Owly was the first to sit in a box, and Nancy soon followed.




Nancy got in and out a few times, but then settled in. She showed the classic laying behavior of picking up bedding and placing it on her back. You see this with broody hens, too. Most of the shavings slid off, but a couple stayed put. This took awhile. Owly laid her egg and left. Betsy came over to claim it. I tossed Betsy outside and put the egg in a basket. Meanwhile, Nancy sat.




After about a half-hour, Nancy stood up and laid her egg. You can see how strong those legs are. It wouldn’t take much to smash an egg. I think the surprising thing is that it doesn’t happen more often!




But, Nancy didn’t break her egg. She used her beak to position it under herself, fluffed up and sat down.

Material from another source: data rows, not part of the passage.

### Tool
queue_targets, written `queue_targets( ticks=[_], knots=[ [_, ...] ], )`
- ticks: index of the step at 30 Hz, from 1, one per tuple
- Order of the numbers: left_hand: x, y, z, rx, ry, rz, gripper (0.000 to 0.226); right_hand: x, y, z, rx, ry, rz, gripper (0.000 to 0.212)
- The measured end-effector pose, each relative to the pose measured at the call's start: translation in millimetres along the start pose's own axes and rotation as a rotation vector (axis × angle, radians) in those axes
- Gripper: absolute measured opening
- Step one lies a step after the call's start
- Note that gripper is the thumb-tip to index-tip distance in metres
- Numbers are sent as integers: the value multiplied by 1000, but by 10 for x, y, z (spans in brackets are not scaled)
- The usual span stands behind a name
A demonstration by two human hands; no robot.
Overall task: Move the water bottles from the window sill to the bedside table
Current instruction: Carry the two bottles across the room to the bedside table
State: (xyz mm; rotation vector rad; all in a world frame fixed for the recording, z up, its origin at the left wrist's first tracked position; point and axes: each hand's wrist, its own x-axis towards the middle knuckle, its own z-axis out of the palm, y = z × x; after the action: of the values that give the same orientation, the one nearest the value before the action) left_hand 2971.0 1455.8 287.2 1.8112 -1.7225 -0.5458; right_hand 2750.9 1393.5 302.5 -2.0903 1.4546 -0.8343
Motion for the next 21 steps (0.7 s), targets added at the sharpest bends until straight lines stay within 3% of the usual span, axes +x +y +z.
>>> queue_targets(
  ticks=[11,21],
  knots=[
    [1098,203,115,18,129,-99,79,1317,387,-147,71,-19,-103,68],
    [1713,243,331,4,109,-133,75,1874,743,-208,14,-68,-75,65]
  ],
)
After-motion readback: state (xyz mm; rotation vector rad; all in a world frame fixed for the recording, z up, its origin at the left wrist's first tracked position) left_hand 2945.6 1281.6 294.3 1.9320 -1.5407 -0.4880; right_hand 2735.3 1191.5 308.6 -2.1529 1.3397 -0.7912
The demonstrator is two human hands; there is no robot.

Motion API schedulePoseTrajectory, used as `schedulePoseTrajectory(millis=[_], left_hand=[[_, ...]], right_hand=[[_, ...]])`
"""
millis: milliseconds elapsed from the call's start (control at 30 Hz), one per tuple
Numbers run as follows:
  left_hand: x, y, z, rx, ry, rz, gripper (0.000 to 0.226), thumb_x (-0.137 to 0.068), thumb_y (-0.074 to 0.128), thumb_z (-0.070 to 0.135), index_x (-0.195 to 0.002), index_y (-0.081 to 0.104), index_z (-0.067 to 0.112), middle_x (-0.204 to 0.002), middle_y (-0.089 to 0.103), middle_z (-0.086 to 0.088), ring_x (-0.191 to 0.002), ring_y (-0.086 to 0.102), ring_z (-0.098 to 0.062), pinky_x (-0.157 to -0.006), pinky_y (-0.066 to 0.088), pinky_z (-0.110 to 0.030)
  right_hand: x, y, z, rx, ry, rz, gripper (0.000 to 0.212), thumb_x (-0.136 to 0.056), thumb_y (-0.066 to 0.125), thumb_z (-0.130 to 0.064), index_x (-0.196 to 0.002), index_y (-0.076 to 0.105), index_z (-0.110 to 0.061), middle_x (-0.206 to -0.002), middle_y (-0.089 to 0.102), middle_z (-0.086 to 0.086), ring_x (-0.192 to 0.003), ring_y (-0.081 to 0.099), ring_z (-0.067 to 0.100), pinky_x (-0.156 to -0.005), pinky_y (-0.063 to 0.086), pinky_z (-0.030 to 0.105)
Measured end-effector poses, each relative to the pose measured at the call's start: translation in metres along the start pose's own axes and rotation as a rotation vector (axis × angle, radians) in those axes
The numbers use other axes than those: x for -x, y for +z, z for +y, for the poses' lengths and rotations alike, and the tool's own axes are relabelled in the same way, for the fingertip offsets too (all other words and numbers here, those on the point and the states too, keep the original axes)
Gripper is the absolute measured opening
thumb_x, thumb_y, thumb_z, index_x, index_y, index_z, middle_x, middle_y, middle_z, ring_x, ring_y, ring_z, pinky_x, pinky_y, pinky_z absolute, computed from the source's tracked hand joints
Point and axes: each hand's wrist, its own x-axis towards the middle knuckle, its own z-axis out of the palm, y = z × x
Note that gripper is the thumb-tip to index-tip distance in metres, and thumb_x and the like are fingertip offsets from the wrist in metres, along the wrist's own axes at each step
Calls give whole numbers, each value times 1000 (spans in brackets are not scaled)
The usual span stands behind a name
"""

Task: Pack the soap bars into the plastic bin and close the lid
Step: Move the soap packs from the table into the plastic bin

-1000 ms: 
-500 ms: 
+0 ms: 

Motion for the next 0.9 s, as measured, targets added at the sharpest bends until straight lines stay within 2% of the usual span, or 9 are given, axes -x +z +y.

She stayed there for about ten minutes, then calmly got up, hopped out of the box and went over to the feeder to eat some pellets. Unlike some of the other hens, who noisily announce their achievement (Beatrix, I’m talking about you) Nancy was calm and quiet. Once sated, she left the coop, with nary a thought about that egg in her mind.




Obviously, Nancy Drew was wrongly accused. (Didn’t this happen in the Nancy Drew books?) But, what of the other hens? Is there an egg eater in the lot? I observed Beatrix and Twiggy lay their eggs. Both hens showed exemplary behavior. Betsy Ross, however, was a pest. She watched from the roosts. Although no longer broody in the sense that she doesn’t spend her days in a nesting box, that little hen is hard-wired to sit on eggs. As soon as she spied a hen laying, she tried to wedge herself into the box and claim the egg. Twiggy was really ticked off at her.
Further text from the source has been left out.